Page 13 of A Fable

‘Wait,’ he said. ‘I’ve got to get my pistol out. If I dont, they’ll charge me with it!’ He took the pistol from the sidcott’s knee pocket and dropped it into his tunic pocket.

  ‘Now then,’ Bridesman said. But he held on.

  ‘Incinerator,’ he said. ‘We cant leave it lying about here.’

  ‘All right,’ Bridesman said. ‘Come along.’

  ‘I’ll put it in the incinerator and meet you at the hut.’

  ‘Bring it on to the hut and let the batman put it in the incinerator.’

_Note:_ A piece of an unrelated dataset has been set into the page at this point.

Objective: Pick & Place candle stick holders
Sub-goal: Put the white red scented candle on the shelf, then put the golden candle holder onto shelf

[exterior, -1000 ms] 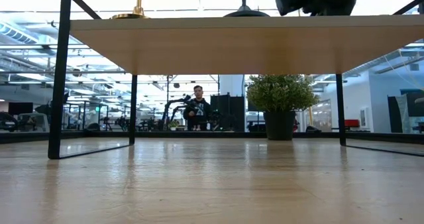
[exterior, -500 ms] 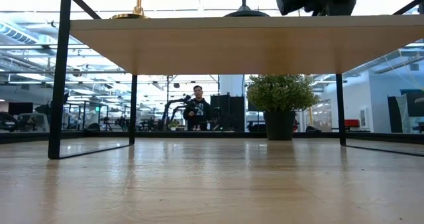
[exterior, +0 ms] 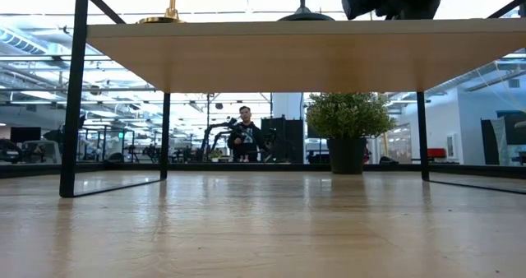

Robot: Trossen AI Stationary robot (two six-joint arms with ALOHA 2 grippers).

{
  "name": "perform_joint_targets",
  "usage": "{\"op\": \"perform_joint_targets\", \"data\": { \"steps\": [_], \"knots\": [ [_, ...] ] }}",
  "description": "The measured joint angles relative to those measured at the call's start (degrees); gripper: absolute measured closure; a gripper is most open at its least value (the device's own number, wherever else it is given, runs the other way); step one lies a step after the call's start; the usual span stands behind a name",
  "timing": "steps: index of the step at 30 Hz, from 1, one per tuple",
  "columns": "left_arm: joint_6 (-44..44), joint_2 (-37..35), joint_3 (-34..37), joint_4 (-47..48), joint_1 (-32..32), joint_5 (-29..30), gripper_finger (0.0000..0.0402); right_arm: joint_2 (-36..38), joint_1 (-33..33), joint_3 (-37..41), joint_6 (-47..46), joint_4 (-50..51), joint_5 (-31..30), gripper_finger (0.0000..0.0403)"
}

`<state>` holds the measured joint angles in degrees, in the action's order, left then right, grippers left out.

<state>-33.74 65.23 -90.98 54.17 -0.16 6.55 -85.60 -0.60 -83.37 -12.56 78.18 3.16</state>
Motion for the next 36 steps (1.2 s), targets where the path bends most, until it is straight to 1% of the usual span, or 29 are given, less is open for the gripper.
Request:
{"op": "perform_joint_targets", "data": {
  "steps": [14,26,33,36],
  "knots": [
    [0.0,0.0,-0.01,0.0,0.0,0.0,0.0371,0.13,0.0,0.0,-1.33,0.14,-0.15,0.0051],
    [0.02,0.0,-0.02,0.0,0.0,1.05,0.0371,3.46,0.0,0.0,-3.19,0.54,0.04,0.0051],
    [0.04,0.0,-0.02,-0.01,0.0,1.31,0.0371,5.15,0.0,-0.51,-4.7,-0.54,2.89,0.0051],
    [0.04,0.0,-0.02,-0.16,0.0,1.62,0.0371,5.33,0.0,-2.02,-4.94,-1.58,2.84,0.0051]
  ]
}}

  ‘It’s like the cracked record again isn’t it?’ he said. Then Bridesman released his leg of the sidcott though he didn’t move yet.

  ‘Then you’ll come along to the hut.’

  ‘Of course,’ he said. ‘Besides, I’ll have to stop at the hangars and tell them to roll me in.—But why did he have to shoot his pilot, Bridesman?’

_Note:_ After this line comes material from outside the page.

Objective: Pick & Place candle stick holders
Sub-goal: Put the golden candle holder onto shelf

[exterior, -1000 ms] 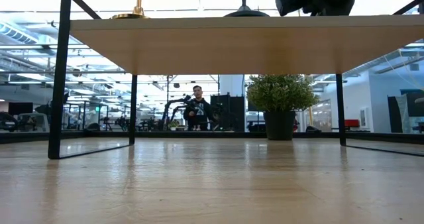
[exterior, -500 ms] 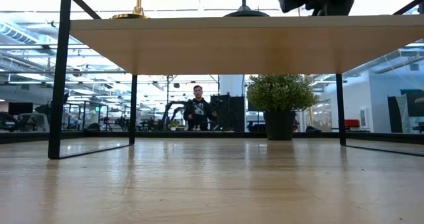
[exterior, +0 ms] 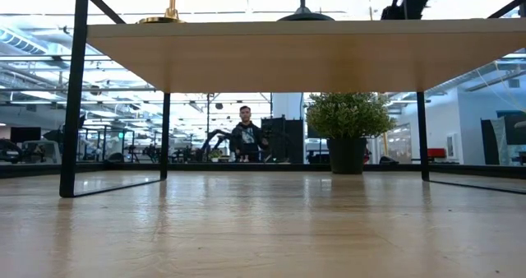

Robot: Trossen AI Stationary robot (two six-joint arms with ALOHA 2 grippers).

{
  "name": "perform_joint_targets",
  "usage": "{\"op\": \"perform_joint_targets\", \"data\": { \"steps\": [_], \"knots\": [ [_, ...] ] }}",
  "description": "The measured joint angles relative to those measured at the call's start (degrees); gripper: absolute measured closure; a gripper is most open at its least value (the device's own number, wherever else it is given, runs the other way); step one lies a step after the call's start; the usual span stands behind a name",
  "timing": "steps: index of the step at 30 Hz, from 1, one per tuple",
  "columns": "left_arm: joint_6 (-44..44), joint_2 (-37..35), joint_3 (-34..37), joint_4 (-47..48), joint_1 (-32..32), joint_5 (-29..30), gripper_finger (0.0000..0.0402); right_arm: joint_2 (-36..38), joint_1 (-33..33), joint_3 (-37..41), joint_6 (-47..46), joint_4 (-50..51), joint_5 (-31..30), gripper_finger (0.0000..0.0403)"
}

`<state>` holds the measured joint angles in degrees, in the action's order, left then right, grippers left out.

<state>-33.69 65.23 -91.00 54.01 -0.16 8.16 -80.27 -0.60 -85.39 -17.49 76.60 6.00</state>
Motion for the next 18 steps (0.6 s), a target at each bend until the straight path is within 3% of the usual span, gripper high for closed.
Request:
{"op": "perform_joint_targets", "data": {
  "steps": [10,18],
  "knots": [
    [0.09,0.0,0.0,-0.68,0.02,-0.02,0.0371,0.15,-0.07,-5.74,-0.07,-6.72,-0.11,0.0051],
    [0.13,0.0,0.0,-0.69,0.01,-0.52,0.0371,0.15,0.01,-5.98,-5.26,-18.97,0.13,0.005]
  ]
}}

  ‘Because he is a German,’ Bridesman said with a sort of calm and raging patience. ‘Germans fight wars by the rule-books. By the book, a German pilot who lands an undamaged German aeroplane containing a German lieutenant general on an enemy aerodrome, is either a traitor or a coward, and he must die for it. That poor bloody bugger probably knew while he was eating his breakfast sausage and beer this morning what was going to happen to him. If the general hadn’t done it here, they would probably shoot the general himself as soon as they got their hands on him again. Now get rid of that thing and come on to the hut.’

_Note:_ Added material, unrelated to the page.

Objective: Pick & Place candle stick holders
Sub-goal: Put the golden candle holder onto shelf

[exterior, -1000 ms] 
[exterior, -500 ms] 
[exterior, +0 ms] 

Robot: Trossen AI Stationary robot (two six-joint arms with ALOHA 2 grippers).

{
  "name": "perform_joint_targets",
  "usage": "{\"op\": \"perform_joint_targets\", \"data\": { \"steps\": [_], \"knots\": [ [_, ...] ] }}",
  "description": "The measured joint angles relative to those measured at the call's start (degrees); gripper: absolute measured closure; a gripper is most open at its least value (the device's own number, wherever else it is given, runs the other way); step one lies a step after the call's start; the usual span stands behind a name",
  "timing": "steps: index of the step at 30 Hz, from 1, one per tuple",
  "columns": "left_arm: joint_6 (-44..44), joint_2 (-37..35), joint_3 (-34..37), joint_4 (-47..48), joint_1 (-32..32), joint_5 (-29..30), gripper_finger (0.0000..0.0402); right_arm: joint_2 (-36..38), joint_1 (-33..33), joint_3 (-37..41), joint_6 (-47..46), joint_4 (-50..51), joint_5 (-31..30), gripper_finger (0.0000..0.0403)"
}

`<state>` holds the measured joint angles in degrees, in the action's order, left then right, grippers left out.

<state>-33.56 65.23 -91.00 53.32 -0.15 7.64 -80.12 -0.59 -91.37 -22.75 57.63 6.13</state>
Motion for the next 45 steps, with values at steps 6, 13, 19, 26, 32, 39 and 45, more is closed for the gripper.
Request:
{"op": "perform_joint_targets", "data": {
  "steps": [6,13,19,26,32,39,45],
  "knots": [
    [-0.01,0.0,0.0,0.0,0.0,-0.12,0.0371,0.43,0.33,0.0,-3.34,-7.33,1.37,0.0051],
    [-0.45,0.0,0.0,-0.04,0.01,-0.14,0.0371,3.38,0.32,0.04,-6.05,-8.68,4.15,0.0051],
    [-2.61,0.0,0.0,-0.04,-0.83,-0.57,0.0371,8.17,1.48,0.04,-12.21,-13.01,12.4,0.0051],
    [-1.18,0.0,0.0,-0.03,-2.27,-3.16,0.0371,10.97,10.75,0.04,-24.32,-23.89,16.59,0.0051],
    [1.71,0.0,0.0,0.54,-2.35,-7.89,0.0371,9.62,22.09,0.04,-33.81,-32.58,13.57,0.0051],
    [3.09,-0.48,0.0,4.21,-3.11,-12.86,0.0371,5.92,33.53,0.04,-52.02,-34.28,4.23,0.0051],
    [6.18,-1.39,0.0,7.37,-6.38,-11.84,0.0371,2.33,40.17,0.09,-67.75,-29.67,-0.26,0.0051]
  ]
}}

  ‘Right,’ he said. Then Bridesman went on and at first he didn’t dare roll up the overall to carry it. Then he thought what difference could it possibly make now. So he rolled up the overall and picked up his flying boots and went back to the hangars. B’s was open now and they were just rolling in the major’s and Bridesman’s busses; the rule-book wouldn’t let them put the German two-seater under a British shed probably, but on the contrary it would doubtless compel at least six Britons (who, since the infantry were probably all gone now, would be air mechanics unaccustomed both to rifles and having to stop up all night) to pass the night in relays walking with guns around it. ‘I had a stoppage,’ he told the first mechanic. ‘There was a live shell in. Captain Bridesman helped me clear it. You can roll me in now.’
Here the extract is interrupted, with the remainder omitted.